Fair betting odds and Prediction Market prices

The discussion about "agreeing to disagree" assumes ideal bayesians, and the preferred resolution requires that the disputants are willing to spend the time to reach agreement.  Prediction markets are one of the mechanisms used by imperfect bayesians to short-circuit the long discussion and find a reasonable compromise.  Markets seem to provide good estimates for outsiders to use as the updated value coming out of these disagreements.  In a recent conversation with Dan Reeves, I found another reason to doubt that, which seems to play into the discussion started by Manski on what prediction market odds mean.

Dan, in his Yootles system, has a facility that supports bets between two or more people.  When two people disagree, and want to subject the disagreement to a wager, they each submit their estimate of the correct odds to the system.  The system then uses the arithmetic mean of their percentage odds as the fair odds.  Dan argues, convincingly, that the arithmetic mean gives each party the same expectation of gain, and that is what fairness requires.

On the other hand, the way that bayesians would update their odds is to use the geometric mean of their odds.  (Robin Hanson points out that this is equivalent to the arithmetic mean of the log odds.)  With estimates in the range of 10% to 90%, it doesn’t make much difference which of these you use, but when one of the parties has an extreme view of the possibility of the event, the geometric mean is sensitive to changes in a way that the arithmetic mean is not.

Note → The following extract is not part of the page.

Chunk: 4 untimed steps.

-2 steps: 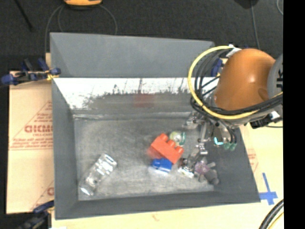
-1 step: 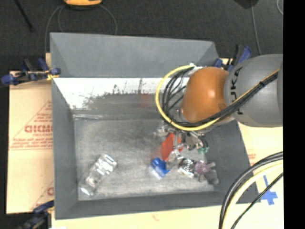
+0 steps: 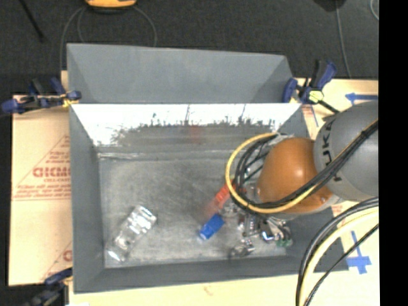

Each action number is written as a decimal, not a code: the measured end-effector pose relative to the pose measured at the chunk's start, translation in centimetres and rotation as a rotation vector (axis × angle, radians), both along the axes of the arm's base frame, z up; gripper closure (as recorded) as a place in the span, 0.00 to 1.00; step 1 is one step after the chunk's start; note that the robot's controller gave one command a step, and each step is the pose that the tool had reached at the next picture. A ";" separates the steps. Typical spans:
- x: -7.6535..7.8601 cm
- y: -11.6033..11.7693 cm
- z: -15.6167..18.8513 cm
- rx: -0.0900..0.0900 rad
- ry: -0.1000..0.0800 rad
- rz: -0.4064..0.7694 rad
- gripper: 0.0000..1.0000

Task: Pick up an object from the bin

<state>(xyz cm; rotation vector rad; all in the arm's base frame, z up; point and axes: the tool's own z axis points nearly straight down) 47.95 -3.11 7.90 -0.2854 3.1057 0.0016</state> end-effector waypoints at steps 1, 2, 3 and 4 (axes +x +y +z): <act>2.5 5.8 0.5 -0.004 0.017 0.158 0.00; 2.8 5.4 -0.4 0.002 0.019 0.066 0.00; 2.9 5.4 -0.1 0.000 0.018 0.068 1.00; 1.5 6.3 15.1 -0.006 0.011 0.131 1.00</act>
Offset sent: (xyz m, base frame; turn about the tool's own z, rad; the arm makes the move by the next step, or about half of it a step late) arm 0.0232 0.0567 0.0041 -0.1576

If Alice believes that the chances of some event are 30%, (odds of 3 to 7) and Bob’s estimate is 80%, (4:1) the arithmetic mean is 55%, while the geometric mean of the odds is 57%; the results are quite close.  You start to see noticable differences when one estimate gets above 95% or below 5%.  One intuitive explanation for the difference is that the arithmetic mean is based on the percentage chances, which don’t have the resolution to change much once above 95%. Odds above 95% can still change from 1 in 20 to 1 in a hundred or one in a million, representing very significant differences in a visible way. This allows the geometric mean to be more sensitive in this range.

Another intuitive presentation is that when Bob’s estimate of the likelihood changes by a factor of 5 or 10, the bayesian combination of Bob’s and Ann’s estimates should move significantly (a factor of 2 or 3).  The arithmetic mean, used to compute the respective expected values of a bet, moves by at most a few percent when below 95%, and when above 99% (or below 1%) by less than a percentage.  But that’s where the most interesting changes in the individual estimates take place.

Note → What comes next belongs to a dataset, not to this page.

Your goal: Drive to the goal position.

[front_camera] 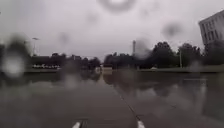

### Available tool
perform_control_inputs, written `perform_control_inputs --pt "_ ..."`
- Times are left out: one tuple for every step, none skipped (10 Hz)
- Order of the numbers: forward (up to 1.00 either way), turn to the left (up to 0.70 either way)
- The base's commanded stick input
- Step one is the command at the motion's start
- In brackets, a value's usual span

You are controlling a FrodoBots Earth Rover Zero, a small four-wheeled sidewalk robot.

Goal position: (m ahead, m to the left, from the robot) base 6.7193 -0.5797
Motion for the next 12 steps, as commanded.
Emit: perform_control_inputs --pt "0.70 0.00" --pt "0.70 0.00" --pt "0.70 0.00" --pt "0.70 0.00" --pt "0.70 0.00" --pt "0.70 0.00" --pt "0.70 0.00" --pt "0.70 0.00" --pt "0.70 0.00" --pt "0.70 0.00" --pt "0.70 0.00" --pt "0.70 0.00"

The implications of this difference between the odds that appear fair to bettors and the expectations of bayesian observers seem to touch on a few well-known conundrums.  The commonly observed drop-off in predictiveness when prediction market odds are above 90 or below 10 could be partly due in part to the participants’ lack of incentive to push the odds further towards the end points.  The fact that we mostly use percentage odds may also contribute: with whole number percentages, you can’t express odds more extreme than 99:1, with tenths, you can express up to 999:1.  BetFair’s use of odds rather than percents may actually be an advantage here.  (I usually complain that I find betting odds opaque; the increased resolution at the ends of the spectrum may be worth the confusion.)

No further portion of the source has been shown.